EXERCISE. Could you repeat the listing exactly, leaving out the pictures?

== Segment start ==

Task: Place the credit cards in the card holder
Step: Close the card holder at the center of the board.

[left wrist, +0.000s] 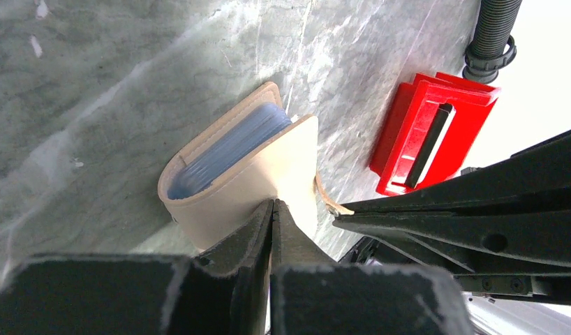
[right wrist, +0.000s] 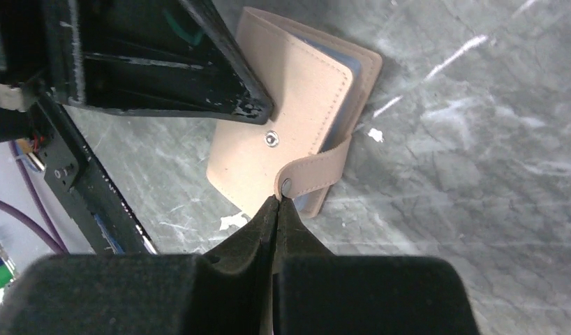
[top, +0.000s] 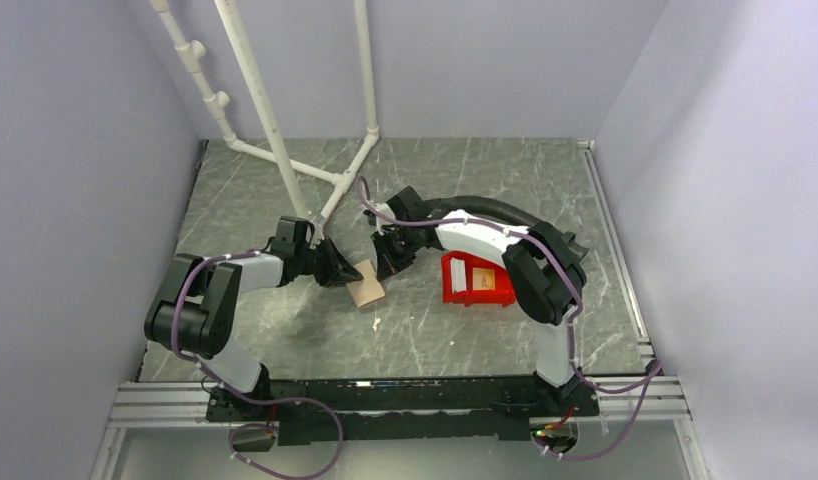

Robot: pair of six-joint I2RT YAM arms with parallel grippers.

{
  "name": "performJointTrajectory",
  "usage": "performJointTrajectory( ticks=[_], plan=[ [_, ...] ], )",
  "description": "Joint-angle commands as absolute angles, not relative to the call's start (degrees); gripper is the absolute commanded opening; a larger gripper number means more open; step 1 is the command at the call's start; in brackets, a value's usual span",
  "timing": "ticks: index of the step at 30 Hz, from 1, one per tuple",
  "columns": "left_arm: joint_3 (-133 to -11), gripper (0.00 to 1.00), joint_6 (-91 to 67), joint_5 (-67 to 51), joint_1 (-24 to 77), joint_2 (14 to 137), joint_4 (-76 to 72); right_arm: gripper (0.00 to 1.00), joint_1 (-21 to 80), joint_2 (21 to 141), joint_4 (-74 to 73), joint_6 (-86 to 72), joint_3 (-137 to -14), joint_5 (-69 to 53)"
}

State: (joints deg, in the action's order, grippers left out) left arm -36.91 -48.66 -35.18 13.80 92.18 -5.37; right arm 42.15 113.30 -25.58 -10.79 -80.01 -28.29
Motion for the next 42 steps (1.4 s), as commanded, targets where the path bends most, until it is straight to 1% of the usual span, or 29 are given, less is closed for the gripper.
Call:
performJointTrajectory(
  ticks=[1, 9, 16, 21, 22, 25, 29, 30, 33, 35, 37, 38, 40, 42],
  plan=[
    [-35.68, 0.09, -44.61, -30.86, 14.24, 91.55, -4.1, 0.0, 41.92, 110.66, -17.44, -7.91, -78.38, -36.04],
    [-35.74, 0.09, -44.72, -31.16, 14.24, 91.33, -4.24, 0.0, 41.84, 114.2, -14.98, -13.64, -80.51, -38.67],
    [-35.42, 0.1, -45.07, -31.51, 14.24, 91.05, -4.56, 0.0, 41.92, 115.61, -14.86, -11.95, -79.76, -42.23],
    [-36.02, 0.1, -45.32, -31.79, 14.24, 90.48, -4.24, 0.0, 41.92, 118.39, -15.87, -9.95, -81.83, -43.96],
    [-36.11, 0.12, -45.42, -31.92, 14.24, 90.27, -4.19, 0.0, 41.89, 118.78, -16.29, -9.81, -82.39, -44.1],
    [-36.47, 0.22, -46.13, -32.93, 13.96, 88.75, -3.87, 0.0, 41.68, 119.97, -15.84, -10.03, -82.34, -44.52],
    [-36.8, 0.41, -46.37, -32.76, 12.92, 83.72, -0.82, 0.0, 41.23, 120.57, -14.28, -11.1, -81.39, -45.58],
    [-36.83, 0.43, -46.15, -31.9, 12.55, 82.4, 1.21, 0.0, 41.15, 120.58, -14.05, -11.15, -81.17, -45.75],
    [-36.16, 0.42, -45.47, -29.17, 10.99, 79.38, 6.85, 0.0, 40.88, 120.42, -13.8, -11.1, -80.76, -46.11],
    [-35.45, 0.44, -45.23, -28.31, 10.14, 78.58, 9.18, 0.0, 40.72, 120.32, -13.3, -11.1, -80.35, -46.58],
    [-34.9, 0.53, -45.15, -27.68, 9.76, 78.28, 11.13, 0.0, 40.69, 120.4, -12.96, -10.98, -80.16, -47.16],
    [-34.44, 0.57, -45.27, -27.42, 9.76, 78.11, 12.0, 0.0, 40.65, 120.49, -12.8, -11.0, -80.04, -47.39],
    [-33.09, 0.61, -45.75, -27.37, 9.76, 77.92, 11.5, 0.0, 40.61, 120.84, -12.48, -10.9, -80.11, -48.21],
    [-32.05, 0.62, -45.78, -28.84, 9.76, 79.03, 9.34, 0.0, 40.61, 121.09, -12.7, -10.43, -80.37, -49.07]
  ],
)
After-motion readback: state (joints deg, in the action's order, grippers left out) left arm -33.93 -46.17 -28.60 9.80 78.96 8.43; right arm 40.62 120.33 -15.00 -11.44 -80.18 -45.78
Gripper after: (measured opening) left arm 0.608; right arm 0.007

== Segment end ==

SOLUTION TO THIS PROBLEM.
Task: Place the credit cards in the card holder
Step: Close the card holder at the center of the board.

[left wrist, +0.000s] 
[right wrist, +0.000s] 
[top, +0.000s] 

Robot: pair of six-joint I2RT YAM arms with parallel grippers.

{
  "name": "performJointTrajectory",
  "usage": "performJointTrajectory( ticks=[_], plan=[ [_, ...] ], )",
  "description": "Joint-angle commands as absolute angles, not relative to the call's start (degrees); gripper is the absolute commanded opening; a larger gripper number means more open; step 1 is the command at the call's start; in brackets, a value's usual span",
  "timing": "ticks: index of the step at 30 Hz, from 1, one per tuple",
  "columns": "left_arm: joint_3 (-133 to -11), gripper (0.00 to 1.00), joint_6 (-91 to 67), joint_5 (-67 to 51), joint_1 (-24 to 77), joint_2 (14 to 137), joint_4 (-76 to 72); right_arm: gripper (0.00 to 1.00), joint_1 (-21 to 80), joint_2 (21 to 141), joint_4 (-74 to 73), joint_6 (-86 to 72), joint_3 (-137 to -14), joint_5 (-69 to 53)"
}

State: (joints deg, in the action's order, grippers left out) left arm -36.91 -48.66 -35.18 13.80 92.18 -5.37; right arm 42.15 113.30 -25.58 -10.79 -80.01 -28.29
Motion for the next 42 steps (1.4 s), as commanded, targets where the path bends most, until it is straight to 1% of the usual span, or 29 are given, less is closed for the gripper.
Call:
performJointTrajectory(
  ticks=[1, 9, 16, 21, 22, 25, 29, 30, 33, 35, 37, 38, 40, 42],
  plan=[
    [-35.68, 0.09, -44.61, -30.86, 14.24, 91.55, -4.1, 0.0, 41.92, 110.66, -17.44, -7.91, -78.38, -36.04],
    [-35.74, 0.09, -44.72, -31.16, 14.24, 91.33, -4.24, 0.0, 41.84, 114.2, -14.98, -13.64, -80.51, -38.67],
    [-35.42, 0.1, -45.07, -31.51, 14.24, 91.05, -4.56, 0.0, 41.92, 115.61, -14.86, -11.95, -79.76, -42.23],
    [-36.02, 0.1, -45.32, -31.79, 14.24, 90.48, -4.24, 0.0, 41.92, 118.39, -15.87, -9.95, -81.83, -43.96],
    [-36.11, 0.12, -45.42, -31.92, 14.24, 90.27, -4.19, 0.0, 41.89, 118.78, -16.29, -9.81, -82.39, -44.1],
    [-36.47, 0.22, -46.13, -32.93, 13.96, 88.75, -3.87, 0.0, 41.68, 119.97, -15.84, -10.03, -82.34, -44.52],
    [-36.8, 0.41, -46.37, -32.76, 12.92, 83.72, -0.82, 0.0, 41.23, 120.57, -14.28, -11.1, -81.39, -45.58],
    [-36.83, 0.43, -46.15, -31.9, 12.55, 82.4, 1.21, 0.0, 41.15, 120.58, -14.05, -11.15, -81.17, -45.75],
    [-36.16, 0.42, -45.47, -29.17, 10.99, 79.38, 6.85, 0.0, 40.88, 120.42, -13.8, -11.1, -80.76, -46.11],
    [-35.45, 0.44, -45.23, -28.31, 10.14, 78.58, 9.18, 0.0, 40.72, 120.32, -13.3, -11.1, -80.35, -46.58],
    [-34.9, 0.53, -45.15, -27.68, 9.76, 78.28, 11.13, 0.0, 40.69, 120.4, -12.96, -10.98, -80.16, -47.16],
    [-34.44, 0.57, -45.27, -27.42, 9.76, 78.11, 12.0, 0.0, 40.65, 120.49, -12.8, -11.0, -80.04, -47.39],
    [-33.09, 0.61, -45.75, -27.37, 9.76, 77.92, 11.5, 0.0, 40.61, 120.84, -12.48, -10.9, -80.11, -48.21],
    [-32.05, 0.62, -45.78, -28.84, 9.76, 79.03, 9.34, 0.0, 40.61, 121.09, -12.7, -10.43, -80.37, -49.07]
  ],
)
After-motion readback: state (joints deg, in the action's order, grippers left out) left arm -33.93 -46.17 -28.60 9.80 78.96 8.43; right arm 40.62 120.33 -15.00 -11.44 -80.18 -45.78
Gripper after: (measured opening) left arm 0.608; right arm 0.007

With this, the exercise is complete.